An acceptable answer repeats exactly the line with "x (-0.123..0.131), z" and each line after it through the end of the entries, and includes nothing else.

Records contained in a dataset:
* * *
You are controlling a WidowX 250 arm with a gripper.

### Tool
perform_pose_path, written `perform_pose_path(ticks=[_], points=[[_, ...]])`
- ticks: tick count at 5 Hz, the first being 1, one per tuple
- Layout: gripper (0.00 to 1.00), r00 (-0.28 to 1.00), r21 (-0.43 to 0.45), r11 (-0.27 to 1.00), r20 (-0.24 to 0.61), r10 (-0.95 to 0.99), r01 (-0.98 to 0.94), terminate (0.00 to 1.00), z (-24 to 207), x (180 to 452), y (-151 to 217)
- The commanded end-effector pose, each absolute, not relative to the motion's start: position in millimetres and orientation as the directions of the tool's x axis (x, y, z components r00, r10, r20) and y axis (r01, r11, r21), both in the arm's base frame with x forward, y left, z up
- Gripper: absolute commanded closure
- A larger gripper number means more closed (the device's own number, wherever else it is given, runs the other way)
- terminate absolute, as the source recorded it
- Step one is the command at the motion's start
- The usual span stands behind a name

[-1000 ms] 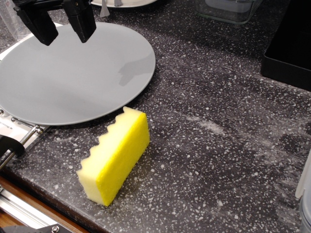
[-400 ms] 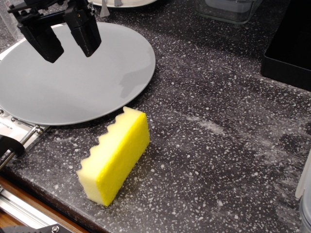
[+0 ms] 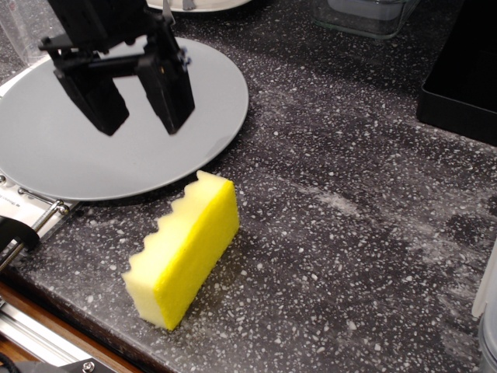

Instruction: Pick up sponge and wipe plate

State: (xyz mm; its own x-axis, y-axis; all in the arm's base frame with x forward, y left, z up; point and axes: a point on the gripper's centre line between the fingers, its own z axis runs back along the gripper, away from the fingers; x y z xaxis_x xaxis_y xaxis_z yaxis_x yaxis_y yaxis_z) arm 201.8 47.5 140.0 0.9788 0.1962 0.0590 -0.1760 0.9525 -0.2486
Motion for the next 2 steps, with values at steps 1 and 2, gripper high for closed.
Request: perform_pose_path(ticks=[1,2], points=[[0.0,0.975,-0.181,0.967,0.103,0.199,-0.178,0.0,105.2,207.1,30.4],[0.0,0.968,-0.202,0.962,0.135,0.213,-0.184,0.0,89.9,204.3,24.3]])
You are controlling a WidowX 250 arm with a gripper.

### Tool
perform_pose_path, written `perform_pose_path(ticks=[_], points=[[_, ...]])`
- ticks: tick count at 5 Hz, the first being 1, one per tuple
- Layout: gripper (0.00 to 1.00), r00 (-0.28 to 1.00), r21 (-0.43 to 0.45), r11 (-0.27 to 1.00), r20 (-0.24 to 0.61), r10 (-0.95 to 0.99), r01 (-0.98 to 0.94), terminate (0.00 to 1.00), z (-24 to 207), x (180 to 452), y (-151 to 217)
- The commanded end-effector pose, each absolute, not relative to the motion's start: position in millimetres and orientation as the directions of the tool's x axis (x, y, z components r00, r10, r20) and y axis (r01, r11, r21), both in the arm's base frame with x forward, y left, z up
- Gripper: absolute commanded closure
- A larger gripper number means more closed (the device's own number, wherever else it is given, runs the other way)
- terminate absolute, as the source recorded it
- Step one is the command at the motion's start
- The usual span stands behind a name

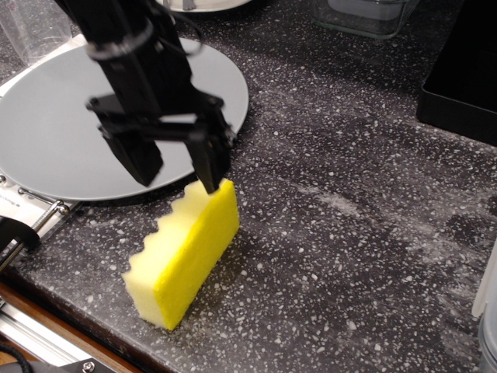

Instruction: Pick up sponge and wipe plate

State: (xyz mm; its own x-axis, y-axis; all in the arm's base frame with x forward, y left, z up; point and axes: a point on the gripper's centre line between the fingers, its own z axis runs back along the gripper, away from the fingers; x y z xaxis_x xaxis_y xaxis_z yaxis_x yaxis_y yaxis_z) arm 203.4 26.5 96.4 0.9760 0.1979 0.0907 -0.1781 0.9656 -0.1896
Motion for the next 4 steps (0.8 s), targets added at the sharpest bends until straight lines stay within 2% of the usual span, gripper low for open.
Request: perform_pose_path(ticks=[1,2,3,4], points=[[0.0,0.966,-0.196,0.963,0.14,0.217,-0.188,0.0,74.6,202.6,13.0],[0.0,0.963,-0.162,0.962,0.124,0.239,-0.218,0.0,63.9,205.7,13.7],[1.0,0.958,-0.133,0.962,0.135,0.255,-0.237,0.0,57.7,204.7,17.9],[1.0,0.952,-0.171,0.95,0.113,0.284,-0.263,0.0,78.5,217.9,30.5]])
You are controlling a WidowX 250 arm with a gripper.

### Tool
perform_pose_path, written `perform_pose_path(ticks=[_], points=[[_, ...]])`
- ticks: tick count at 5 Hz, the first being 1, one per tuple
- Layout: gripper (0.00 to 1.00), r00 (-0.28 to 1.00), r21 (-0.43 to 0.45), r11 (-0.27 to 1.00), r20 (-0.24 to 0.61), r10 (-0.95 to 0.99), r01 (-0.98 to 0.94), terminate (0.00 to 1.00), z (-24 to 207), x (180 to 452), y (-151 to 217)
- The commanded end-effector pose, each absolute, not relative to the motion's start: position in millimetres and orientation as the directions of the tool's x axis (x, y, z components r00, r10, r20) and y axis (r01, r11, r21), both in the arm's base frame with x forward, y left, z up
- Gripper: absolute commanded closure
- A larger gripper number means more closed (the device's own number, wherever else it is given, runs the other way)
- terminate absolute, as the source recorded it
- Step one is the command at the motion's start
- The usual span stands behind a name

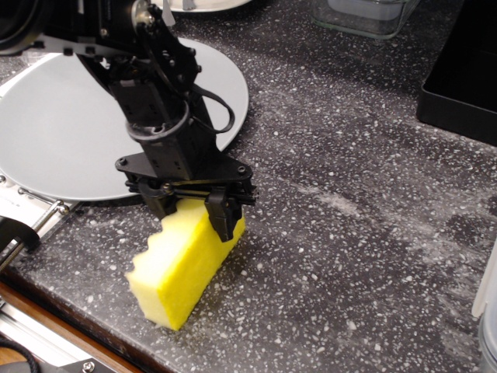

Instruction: Pick up sponge and wipe plate

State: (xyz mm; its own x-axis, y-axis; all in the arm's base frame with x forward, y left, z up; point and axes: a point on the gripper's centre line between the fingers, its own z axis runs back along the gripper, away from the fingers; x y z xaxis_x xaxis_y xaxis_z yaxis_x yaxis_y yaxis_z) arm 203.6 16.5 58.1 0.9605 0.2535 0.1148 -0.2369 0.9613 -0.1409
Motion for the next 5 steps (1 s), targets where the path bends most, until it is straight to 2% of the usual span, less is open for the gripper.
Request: perform_pose_path(ticks=[1,2,3,5], points=[[1.0,0.932,-0.241,0.92,0.115,0.342,-0.308,0.0,106.4,246.0,41.1],[1.0,0.907,-0.271,0.895,0.137,0.399,-0.353,0.0,119.6,278.9,58.0],[1.0,0.876,-0.255,0.88,0.173,0.45,-0.401,0.0,113.2,300.8,84.4],[1.0,0.833,-0.196,0.83,0.089,0.545,-0.522,0.0,101.6,334.1,146.5]])
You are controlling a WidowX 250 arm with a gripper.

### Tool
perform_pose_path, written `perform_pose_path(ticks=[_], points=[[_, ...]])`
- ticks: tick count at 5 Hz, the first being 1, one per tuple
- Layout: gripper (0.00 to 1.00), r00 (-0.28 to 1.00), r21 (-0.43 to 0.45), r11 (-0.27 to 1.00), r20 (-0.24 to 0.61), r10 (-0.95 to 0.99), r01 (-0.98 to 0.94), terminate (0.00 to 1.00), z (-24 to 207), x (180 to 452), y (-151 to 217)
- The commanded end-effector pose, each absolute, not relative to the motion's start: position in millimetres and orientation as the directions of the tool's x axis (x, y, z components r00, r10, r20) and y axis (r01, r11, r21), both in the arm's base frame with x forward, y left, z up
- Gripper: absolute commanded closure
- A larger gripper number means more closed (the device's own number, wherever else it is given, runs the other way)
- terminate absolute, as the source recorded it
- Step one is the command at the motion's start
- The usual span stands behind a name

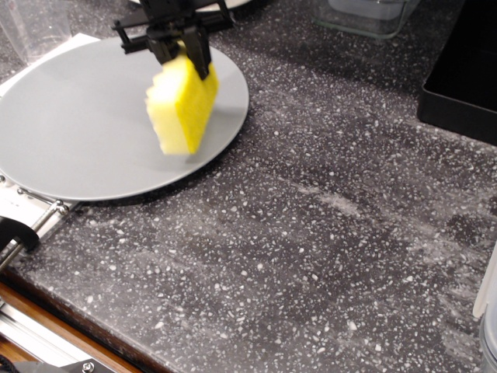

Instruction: Pick up sponge and wipe plate

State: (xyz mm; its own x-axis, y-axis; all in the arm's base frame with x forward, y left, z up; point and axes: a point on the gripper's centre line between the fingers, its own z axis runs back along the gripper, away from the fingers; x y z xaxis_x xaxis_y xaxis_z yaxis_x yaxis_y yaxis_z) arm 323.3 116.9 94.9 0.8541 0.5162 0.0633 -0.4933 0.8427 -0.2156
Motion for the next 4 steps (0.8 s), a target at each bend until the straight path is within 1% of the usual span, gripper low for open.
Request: perform_pose_path(ticks=[1,2,3,4], points=[[1.0,0.827,-0.174,0.832,0.122,0.549,-0.526,0.0,81.1,331.5,158.5],[1.0,0.807,-0.179,0.821,0.16,0.568,-0.542,0.0,71.8,324.3,174.3],[1.0,0.8,-0.178,0.827,0.211,0.562,-0.534,0.0,72.1,309.4,190.9],[1.0,0.796,-0.192,0.825,0.221,0.564,-0.532,0.0,83.0,300.2,216.3]])
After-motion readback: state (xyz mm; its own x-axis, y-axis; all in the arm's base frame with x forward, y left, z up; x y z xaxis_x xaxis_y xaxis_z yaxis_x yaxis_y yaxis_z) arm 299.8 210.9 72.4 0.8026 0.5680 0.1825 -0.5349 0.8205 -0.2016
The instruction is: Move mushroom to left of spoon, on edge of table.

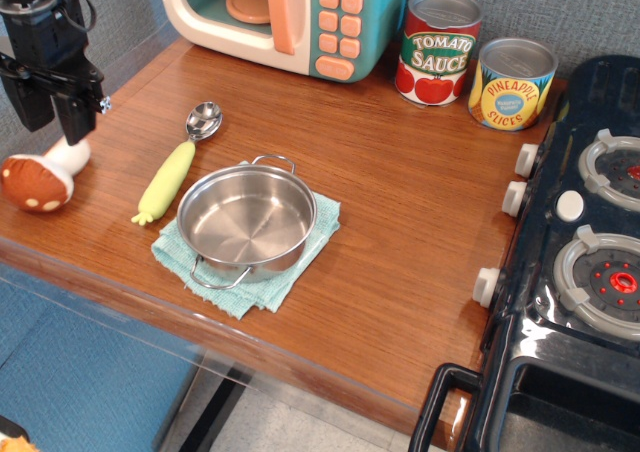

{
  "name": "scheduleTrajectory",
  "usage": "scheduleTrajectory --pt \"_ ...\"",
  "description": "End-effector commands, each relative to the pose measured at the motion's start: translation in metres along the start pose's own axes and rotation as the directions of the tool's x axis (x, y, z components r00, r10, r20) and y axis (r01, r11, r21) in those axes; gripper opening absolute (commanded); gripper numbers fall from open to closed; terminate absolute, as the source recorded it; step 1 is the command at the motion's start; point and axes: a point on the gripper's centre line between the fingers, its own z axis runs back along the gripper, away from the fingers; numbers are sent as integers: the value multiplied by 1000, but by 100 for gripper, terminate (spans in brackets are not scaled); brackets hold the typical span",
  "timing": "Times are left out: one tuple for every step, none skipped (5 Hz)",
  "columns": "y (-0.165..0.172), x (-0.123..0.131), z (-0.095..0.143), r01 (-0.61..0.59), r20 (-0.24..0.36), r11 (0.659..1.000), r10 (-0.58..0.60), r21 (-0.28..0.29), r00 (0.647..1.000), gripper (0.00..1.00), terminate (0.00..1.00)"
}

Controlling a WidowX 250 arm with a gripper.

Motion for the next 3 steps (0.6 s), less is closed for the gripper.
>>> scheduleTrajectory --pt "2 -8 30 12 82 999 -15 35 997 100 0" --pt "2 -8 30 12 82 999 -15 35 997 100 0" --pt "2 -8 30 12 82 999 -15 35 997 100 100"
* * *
== Exercise result ==
  "columns": "y (-0.165..0.172), x (-0.123..0.131), z (-0.095..0.143), r01 (-0.61..0.59), r20 (-0.24..0.36), r11 (0.659..1.000), r10 (-0.58..0.60), r21 (-0.28..0.29), r00 (0.647..1.000), gripper (0.00..1.00), terminate (0.00..1.00)"
}

Controlling a WidowX 250 arm with a gripper.

Motion for the next 3 steps (0.6 s), less is closed for the gripper.
>>> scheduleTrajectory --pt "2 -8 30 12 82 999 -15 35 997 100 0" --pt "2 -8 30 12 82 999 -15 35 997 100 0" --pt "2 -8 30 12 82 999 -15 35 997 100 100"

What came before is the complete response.